• Activity: From the entries below, please gather each line containing the string "folded".

** Input material follows **

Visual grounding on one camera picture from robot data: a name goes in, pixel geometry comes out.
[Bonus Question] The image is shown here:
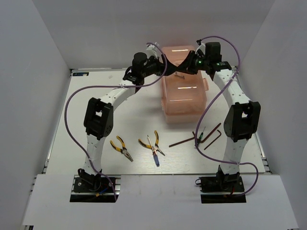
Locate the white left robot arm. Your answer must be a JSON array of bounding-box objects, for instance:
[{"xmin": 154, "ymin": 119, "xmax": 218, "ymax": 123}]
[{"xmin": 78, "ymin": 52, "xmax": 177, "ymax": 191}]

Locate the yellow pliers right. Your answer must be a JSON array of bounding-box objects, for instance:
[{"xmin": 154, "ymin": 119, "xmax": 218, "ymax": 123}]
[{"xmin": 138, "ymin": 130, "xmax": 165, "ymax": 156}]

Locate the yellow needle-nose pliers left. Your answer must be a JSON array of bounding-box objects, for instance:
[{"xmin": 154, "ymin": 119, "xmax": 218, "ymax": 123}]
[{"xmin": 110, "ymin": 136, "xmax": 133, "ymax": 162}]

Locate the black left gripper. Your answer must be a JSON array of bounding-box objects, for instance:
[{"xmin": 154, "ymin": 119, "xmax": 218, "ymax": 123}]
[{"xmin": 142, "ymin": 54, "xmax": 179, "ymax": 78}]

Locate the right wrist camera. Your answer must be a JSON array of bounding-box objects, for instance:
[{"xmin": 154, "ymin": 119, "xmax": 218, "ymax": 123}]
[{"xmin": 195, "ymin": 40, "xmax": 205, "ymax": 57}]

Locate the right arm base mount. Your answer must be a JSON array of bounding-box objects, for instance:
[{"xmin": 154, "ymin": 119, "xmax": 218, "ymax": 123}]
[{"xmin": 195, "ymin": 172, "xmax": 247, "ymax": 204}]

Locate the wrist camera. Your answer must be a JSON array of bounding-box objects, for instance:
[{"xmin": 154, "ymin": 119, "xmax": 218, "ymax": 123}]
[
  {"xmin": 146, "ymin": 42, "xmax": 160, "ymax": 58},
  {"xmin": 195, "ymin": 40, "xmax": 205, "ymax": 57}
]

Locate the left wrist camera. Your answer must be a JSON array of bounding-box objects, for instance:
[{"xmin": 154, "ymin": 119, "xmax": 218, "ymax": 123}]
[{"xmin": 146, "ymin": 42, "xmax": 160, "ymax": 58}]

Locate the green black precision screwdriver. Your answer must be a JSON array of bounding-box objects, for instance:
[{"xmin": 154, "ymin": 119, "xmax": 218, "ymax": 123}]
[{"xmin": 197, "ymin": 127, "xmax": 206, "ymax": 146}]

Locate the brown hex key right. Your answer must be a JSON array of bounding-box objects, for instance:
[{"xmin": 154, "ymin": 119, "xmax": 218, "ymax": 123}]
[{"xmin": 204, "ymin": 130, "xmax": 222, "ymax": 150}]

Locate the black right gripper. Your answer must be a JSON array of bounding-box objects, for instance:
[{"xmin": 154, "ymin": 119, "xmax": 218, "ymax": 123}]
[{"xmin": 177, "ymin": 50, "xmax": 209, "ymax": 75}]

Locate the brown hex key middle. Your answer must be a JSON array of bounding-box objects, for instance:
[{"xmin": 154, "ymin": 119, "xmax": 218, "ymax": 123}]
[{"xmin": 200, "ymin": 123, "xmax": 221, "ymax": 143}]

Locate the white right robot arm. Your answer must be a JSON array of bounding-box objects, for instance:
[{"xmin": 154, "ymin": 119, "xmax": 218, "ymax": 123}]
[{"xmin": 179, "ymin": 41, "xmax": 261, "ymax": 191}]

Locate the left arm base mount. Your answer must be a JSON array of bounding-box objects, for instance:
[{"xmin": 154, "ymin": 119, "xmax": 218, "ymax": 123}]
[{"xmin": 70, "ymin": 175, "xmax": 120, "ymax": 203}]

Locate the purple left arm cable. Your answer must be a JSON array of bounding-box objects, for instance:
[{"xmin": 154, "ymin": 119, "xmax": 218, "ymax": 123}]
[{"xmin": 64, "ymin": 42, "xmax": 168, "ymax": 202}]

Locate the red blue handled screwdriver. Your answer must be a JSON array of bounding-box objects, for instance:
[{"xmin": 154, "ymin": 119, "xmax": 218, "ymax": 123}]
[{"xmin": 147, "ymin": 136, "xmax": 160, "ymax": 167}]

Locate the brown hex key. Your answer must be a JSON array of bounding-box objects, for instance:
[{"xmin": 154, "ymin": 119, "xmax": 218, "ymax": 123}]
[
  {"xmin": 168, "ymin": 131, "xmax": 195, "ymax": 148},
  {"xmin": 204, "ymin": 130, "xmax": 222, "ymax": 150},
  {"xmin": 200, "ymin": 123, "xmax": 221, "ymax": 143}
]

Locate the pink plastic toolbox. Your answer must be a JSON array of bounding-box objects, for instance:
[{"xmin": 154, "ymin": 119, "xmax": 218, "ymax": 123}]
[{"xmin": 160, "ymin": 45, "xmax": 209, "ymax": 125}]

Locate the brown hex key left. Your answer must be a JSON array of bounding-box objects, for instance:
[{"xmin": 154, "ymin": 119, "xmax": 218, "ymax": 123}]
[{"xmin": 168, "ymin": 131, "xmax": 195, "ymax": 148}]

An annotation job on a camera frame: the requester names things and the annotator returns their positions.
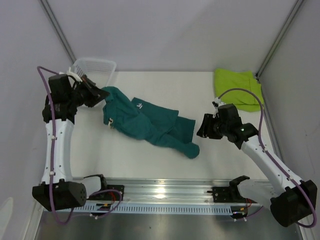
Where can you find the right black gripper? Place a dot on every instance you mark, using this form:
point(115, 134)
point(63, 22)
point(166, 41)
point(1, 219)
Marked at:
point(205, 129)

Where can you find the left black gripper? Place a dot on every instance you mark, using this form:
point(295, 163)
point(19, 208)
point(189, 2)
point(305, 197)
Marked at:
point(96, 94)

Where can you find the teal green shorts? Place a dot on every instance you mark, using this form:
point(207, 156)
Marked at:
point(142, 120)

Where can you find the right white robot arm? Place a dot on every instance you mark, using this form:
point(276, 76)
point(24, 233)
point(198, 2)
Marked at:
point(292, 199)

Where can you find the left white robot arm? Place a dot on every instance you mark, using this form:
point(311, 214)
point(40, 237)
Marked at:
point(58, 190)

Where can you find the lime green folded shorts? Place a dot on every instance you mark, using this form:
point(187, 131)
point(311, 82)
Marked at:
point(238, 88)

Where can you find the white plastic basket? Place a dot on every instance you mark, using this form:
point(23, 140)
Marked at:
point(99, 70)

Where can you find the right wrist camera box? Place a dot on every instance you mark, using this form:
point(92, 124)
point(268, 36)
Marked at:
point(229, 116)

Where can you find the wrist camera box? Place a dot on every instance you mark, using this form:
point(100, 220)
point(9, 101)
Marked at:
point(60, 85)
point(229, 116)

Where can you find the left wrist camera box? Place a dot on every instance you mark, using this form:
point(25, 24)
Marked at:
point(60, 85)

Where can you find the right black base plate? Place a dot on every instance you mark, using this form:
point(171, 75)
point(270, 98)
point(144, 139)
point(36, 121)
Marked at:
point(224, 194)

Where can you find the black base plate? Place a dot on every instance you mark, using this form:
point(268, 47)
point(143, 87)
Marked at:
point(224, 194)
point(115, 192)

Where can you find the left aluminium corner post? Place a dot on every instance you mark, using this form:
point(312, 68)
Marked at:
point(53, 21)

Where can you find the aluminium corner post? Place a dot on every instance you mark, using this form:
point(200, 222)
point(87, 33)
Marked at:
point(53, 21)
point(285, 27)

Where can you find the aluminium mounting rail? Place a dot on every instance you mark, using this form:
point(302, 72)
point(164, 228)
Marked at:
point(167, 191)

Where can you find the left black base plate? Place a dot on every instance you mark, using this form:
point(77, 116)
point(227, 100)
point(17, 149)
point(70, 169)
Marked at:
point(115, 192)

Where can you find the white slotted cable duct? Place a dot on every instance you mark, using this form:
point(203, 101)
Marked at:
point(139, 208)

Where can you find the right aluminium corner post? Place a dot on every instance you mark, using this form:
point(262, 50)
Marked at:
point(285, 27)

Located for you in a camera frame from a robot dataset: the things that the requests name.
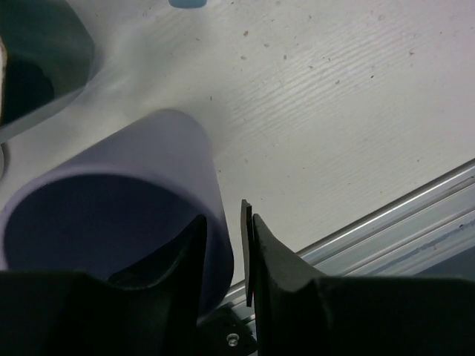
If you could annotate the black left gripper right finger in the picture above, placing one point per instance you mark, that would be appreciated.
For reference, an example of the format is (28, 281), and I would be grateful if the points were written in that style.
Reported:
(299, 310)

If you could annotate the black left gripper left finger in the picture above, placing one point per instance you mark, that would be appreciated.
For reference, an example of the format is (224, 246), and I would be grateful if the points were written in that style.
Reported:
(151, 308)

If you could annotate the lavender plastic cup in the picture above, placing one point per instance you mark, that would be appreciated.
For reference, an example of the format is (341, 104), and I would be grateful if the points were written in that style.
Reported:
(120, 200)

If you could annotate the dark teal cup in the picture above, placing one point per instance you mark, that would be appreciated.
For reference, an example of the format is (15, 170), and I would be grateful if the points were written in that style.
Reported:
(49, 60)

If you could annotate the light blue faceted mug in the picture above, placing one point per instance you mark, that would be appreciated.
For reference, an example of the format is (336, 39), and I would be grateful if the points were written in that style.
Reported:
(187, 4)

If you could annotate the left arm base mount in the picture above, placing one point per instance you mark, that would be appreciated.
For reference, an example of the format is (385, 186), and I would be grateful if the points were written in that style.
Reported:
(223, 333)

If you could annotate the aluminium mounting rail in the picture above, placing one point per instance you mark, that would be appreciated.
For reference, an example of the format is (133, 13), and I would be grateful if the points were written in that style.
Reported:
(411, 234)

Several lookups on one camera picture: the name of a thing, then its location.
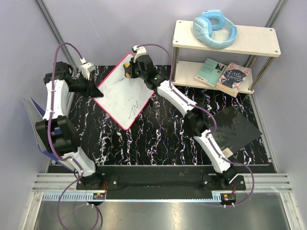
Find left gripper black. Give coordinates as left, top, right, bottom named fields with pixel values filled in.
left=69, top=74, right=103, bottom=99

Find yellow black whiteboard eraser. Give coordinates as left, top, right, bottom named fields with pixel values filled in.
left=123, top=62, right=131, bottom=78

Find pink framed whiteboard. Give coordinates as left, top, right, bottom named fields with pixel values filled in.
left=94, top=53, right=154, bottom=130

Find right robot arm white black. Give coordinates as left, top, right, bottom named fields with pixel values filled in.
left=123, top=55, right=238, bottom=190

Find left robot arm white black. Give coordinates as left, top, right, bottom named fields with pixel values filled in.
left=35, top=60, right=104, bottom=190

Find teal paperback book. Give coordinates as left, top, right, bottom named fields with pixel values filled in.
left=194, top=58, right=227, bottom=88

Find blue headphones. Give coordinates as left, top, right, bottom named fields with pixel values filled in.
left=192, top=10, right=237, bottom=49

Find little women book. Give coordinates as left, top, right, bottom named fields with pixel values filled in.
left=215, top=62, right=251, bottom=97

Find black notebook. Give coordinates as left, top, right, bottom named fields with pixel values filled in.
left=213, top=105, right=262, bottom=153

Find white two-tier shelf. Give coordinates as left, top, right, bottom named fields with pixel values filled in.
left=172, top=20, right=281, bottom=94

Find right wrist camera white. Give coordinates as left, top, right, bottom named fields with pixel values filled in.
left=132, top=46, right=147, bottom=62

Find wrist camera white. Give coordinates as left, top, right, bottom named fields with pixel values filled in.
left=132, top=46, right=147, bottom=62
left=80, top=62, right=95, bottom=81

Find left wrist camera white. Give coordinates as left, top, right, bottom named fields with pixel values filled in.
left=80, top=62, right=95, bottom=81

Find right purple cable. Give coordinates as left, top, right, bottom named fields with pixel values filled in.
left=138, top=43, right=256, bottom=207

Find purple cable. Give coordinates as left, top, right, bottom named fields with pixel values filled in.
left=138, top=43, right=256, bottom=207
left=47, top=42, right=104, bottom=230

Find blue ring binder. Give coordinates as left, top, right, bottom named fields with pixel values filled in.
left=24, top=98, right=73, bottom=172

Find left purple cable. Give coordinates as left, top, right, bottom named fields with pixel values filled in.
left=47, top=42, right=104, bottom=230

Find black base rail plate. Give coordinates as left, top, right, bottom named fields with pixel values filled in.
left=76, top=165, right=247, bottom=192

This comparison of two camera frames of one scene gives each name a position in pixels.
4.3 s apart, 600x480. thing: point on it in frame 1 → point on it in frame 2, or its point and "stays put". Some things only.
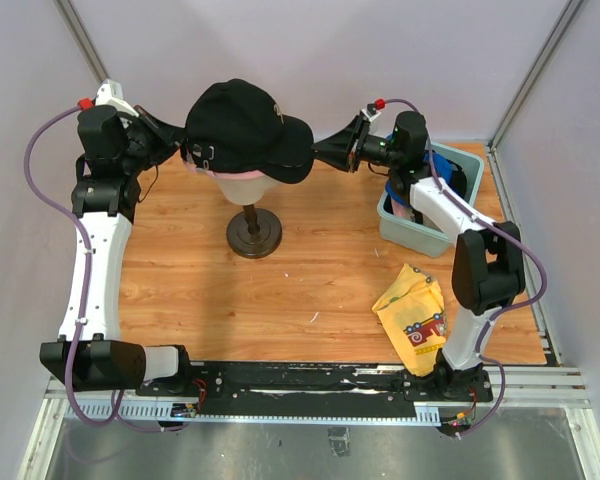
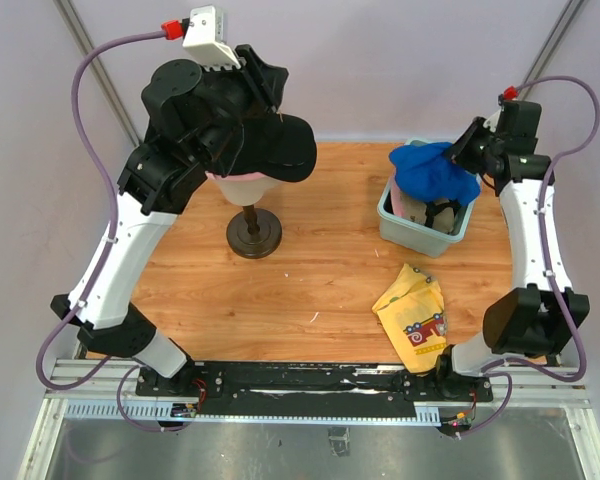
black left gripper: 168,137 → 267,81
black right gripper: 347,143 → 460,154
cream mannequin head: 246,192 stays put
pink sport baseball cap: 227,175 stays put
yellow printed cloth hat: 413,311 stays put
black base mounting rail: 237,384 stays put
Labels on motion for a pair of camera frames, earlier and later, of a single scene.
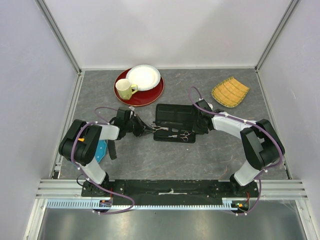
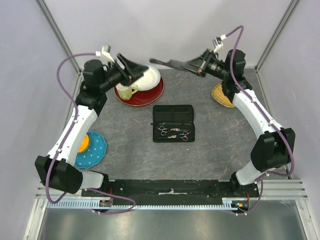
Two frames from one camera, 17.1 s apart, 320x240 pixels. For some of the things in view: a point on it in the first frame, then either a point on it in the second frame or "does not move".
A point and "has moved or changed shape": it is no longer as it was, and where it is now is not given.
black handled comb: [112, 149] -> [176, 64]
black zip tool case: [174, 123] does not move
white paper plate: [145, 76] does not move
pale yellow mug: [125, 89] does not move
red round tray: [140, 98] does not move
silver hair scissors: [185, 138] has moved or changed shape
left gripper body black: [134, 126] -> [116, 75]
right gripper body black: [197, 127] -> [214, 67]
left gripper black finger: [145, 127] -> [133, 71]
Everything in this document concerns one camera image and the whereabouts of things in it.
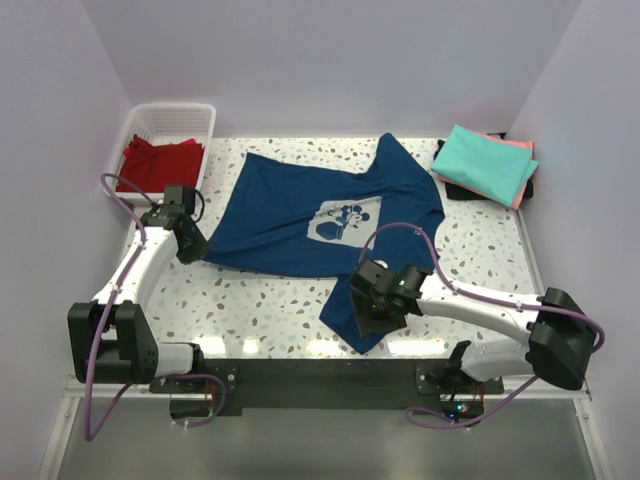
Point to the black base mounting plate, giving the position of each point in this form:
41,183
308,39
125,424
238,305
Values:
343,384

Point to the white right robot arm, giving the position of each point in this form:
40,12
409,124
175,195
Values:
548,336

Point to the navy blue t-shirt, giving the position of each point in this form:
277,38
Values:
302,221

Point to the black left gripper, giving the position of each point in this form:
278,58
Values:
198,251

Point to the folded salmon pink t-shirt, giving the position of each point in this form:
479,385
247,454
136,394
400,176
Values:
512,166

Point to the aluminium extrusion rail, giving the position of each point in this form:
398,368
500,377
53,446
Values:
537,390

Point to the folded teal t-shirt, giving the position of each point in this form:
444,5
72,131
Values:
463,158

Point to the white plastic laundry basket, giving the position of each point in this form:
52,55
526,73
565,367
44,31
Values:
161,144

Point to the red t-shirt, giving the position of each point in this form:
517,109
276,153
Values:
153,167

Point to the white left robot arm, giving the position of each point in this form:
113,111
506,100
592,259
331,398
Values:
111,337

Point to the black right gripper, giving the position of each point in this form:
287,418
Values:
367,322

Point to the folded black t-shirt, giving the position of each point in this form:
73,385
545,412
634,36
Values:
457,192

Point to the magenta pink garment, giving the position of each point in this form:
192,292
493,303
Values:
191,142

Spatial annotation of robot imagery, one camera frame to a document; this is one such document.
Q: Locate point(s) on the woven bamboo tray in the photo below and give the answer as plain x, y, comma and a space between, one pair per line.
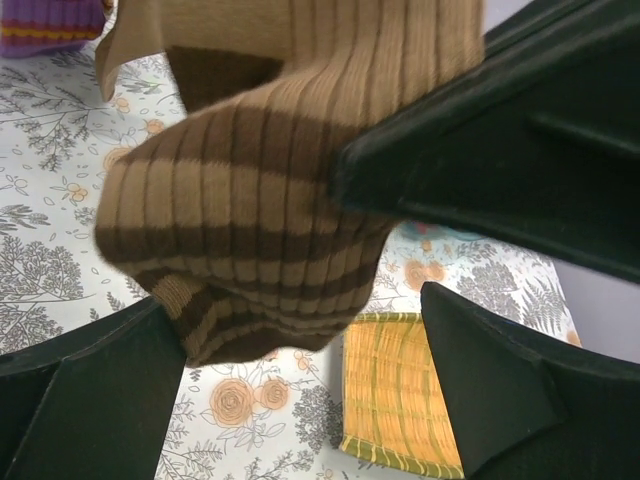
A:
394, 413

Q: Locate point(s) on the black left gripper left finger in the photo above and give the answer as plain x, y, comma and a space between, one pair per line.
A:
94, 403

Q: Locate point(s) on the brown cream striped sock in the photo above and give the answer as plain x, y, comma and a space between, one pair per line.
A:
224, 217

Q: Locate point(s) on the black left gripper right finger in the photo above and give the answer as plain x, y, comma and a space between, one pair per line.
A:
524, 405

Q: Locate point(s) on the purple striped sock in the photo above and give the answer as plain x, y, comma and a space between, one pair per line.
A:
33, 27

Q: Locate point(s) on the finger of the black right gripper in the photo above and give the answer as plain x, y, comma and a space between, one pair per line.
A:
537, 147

** End of Input material **

• Reply:
Where can you find the lime green folded shorts? Place a dot on every instance you mark, using this form:
Point to the folded salmon pink t-shirt, giving the position of each point in this form:
Point to the folded teal t-shirt, giving the position of each point in this form:
Point to the folded black t-shirt, giving the position of each point in this form:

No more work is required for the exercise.